The Battle of Stalingrad

Subject essay: Lewis Siegelbaum

The Battle of Stalingrad (August 1942 - February 1943) was the decisive military encounter of World War II that stopped the German southern advance and turned the tide of the war. From its victory at Stalingrad, the Red Army began a series of offensives that relentlessly took it all the way to Berlin by April 1945.

The main object of the Nazi offensive in the summer of 1942 were the oil fields of Baku, the seizure of which would have deprived the Red Army -- and the rest of the Soviet Union -- of its principal fuel supply. As part of this offensive, the German Sixth Army under General Friedrich von Paulus was supposed to take Stalingrad, strung out along the west bank of the Volga. Aside from the strategic significance of occupying contiguous territory from the Don to the Volga, the symbolism of capturing the city that bore the Soviet leader's name evidently weighed in Hitler's decision to divert forces en route to Baku to the siege of Stalingrad. The German Sixth Army commenced its advance on August 21 and, after over two months of withering bombardment gained control of nine-tenths of the nearly totally destroyed city. But with their backs to the Volga and mindful of Stalin's Order No. 227 ("Not One Step Back!"), the Soviet defenders held on, engaging the besiegers in house by house combat.

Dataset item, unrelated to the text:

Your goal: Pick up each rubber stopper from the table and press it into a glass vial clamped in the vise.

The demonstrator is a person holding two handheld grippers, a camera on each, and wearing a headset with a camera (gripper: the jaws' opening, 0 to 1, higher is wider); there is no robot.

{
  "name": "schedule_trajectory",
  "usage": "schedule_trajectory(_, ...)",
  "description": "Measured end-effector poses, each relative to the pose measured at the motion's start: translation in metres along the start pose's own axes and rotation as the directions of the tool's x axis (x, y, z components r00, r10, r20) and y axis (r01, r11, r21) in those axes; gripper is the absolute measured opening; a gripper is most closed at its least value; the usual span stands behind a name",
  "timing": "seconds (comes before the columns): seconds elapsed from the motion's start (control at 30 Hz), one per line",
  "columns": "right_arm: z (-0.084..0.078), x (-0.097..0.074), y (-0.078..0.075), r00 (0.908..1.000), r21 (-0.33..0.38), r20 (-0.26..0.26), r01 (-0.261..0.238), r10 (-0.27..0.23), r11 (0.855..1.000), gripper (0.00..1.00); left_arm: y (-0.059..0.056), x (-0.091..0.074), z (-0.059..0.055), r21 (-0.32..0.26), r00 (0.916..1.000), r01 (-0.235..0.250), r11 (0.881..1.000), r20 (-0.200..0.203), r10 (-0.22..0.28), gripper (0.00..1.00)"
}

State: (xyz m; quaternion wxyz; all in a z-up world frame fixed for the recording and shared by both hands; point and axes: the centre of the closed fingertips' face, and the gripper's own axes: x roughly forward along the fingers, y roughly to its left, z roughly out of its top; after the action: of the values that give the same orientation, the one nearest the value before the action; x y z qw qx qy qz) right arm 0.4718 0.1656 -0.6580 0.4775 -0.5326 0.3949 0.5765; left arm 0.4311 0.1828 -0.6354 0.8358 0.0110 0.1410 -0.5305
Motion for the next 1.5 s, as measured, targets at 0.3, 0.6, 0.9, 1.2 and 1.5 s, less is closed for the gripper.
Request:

On November 19, Soviet forces commanded by General Georgii Zhukov and numbering approximately a million soldiers attacked both German flanks in a massive pincer movement. After five days, the Red Army had trapped approximately 250,000 of the enemy. The Luftwaffe's attempts to provide food and fuel supplies by air were thwarted by Soviet artillery. Rations dwindled, soldiers froze to death, and ammunition ran out. Compared to an original contingent of 400,000 troops, the Sixth Army contained only 110,000 including two thousand officers by the time Paulus surrendered on February 2, 1943. Soviet casualties were estimated at 750,000 killed, wounded or missing in action. Although the war would last for another two years, its outcome after the Battle of Stalingrad was no longer in doubt.